How about volunteering to be a parent mentor for a once a week after school club/group in an area your ds or dd is interested in? It would be a way to gather in one spot kids with a shared interest, and probably meet their parents when the kids get picked up. Parents are thrilled if another one wants to provide an activity that lets them pick up from school a half hour later, and will start out liking you just for that.

Bright 8-10 year olds love to do stuff so you don't have to have a special talent. Build a robot from a kit, use a kit to start a worm composter at school, shoot rockets up off the school playing field, or if all that sounds intimidating how about a classic cartoon history/video club through the winter (all you have to do is rent the videos and supply popcorn). If more outdoor interests maybe a frisbee golf club, GPS/compass treasure hunt club. Whatever your kids are interested in and you have time for. You can ask the school for a teacher to mentor you to get started, even come to the first one or two to lead you through how to do it and get it going smoothly, and put a cap on the number of kids so it's not a stressful number. Just commit to 4 weeks or so to start and see how it goes, if it flounders just pick some other topic. If weekdays are a problem try a club meeting Saturdays.

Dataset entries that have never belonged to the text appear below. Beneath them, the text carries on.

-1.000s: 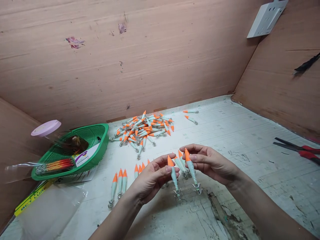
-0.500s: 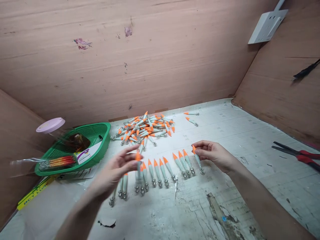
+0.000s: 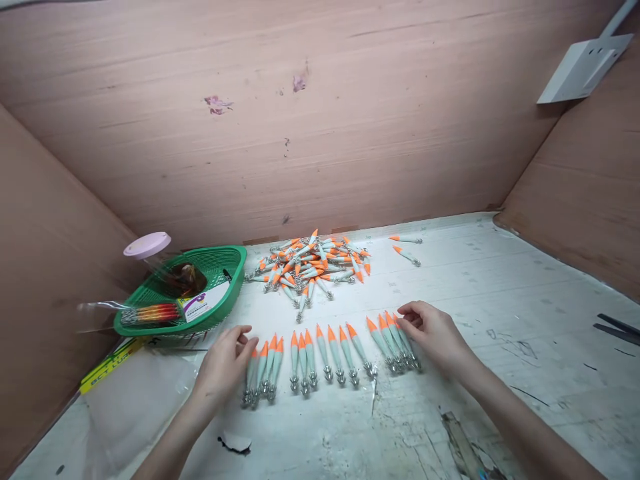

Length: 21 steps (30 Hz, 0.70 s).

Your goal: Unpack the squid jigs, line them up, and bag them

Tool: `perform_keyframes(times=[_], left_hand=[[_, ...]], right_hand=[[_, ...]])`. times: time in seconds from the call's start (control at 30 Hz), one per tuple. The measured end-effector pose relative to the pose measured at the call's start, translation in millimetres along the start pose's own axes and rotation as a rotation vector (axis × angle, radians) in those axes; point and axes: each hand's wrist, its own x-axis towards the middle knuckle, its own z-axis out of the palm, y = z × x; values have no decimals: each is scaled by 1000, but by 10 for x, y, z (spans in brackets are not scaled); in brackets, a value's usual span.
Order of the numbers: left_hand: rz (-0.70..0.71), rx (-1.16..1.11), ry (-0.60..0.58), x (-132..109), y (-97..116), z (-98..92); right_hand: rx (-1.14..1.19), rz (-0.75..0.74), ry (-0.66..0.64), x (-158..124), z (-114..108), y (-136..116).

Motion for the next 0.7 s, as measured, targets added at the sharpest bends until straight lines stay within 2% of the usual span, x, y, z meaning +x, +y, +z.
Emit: perform_keyframes(times=[0.07,0.13,0.2,0.3,0.37,0.47,0.57,0.7], left_hand=[[139,133,47,98,209,59],[235,222,-16,236,454,173],[195,321,-42,393,688,325],[113,366,-23,599,924,538],[73,379,-15,678,989,627],[36,380,-14,708,1010,688],[12,332,-26,698,1014,709],[-42,186,-30,701,1006,669]], right_hand=[[-203,-151,-21,81,69,-172],[-359,-254,-119,232,224,-420],[-412,-306,-176,430,453,-690],[-498,-300,-175,727,831,-1002],[-551,-264,-160,873,1028,-1106],[-598,-215,-151,982,1195,-1137],[-611,-185,-161,990,1242,-1121],[-571,-131,-167,946,1189,-1120]])
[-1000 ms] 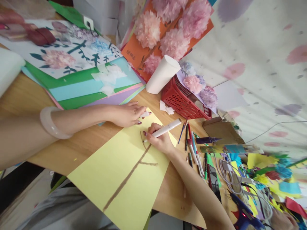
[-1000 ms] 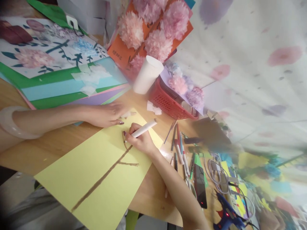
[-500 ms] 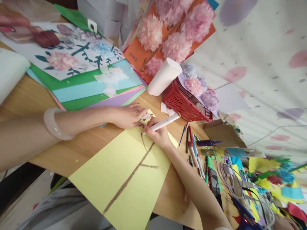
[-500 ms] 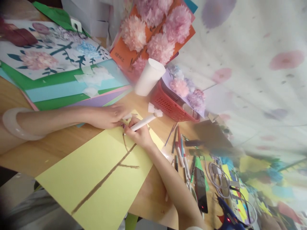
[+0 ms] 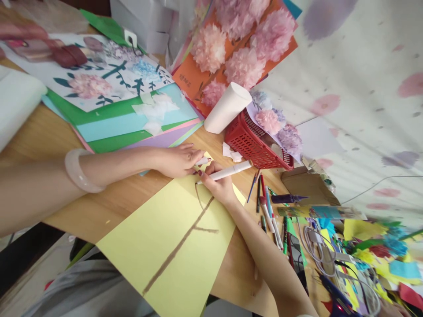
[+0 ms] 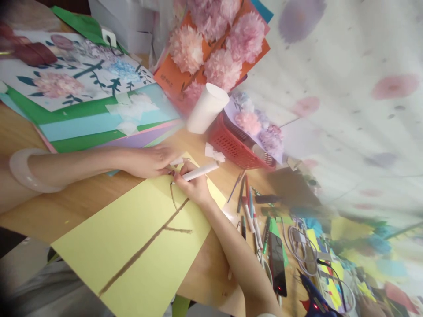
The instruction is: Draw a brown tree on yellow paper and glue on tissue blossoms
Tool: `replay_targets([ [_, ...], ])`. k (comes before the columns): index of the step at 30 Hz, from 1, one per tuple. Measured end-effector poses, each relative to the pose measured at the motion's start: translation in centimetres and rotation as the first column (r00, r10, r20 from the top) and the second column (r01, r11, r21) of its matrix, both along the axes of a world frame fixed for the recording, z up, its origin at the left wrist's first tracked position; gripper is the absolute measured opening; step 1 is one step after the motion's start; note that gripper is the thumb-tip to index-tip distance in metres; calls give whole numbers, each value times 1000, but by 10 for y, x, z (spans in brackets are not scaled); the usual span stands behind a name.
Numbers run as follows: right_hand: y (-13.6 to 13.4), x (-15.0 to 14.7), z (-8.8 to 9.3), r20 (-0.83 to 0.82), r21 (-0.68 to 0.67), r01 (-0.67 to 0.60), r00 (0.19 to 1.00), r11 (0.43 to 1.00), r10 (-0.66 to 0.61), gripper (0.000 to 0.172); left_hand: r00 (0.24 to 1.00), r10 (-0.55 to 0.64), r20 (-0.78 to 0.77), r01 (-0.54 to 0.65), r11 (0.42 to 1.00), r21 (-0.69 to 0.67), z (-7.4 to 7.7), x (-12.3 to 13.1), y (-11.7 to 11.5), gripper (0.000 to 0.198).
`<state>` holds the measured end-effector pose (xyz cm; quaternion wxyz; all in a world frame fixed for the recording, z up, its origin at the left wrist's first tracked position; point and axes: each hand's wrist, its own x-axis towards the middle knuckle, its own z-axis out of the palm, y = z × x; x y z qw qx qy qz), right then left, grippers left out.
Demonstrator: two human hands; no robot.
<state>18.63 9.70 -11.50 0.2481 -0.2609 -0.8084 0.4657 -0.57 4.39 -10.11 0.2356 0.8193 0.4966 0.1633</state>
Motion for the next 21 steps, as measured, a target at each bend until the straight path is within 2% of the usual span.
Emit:
replay_targets([
  [5, 0, 7, -1, 19, -51, -38, 999, 998, 39, 29, 1000, -3, -19, 3, 1000, -3, -5, -2, 0, 20],
  [8, 0, 12, 0, 32, -68, -49, 998, 997, 51, 30, 999, 3, -50, -4, 1000, -17, -2, -1, -1, 23],
  [15, -10, 23, 5, 74, -84, -51, 996, 995, 58, 32, 999, -7, -50, 5, 999, -41, 3, 0, -2, 43],
  [21, -16, 35, 7, 110, -106, -68, 991, 992, 80, 29, 996, -15, -85, 13, 1000, -23, -2, -1, 0, 35],
])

My DS5 has been going to a club on one Saturday a month run by a parent. The parents stick around usually in the background chatting, or sometimes groups of 2 or 3 kids are brought by one parent. DS has had the best time there, we've hung out for an hour or more afterwards sometimes while he's played with kids 2-3 years older and he's gotten along so well with them -- it shocks me what good social skills he's capable of having when there's a shared interest. The kids seem to be nicer to him (more inclusive) outside of school than they would be during the day when they have their regular friends, I'm sure they would completely ignore him if he was in their class. I think DS makes more of an effort too because he admires them a bit for being older. I only wish it was more than once a month. I'm hoping after a few more of those that if we suggest a playdate with one of these older boys it won't seem odd that the ages are so different.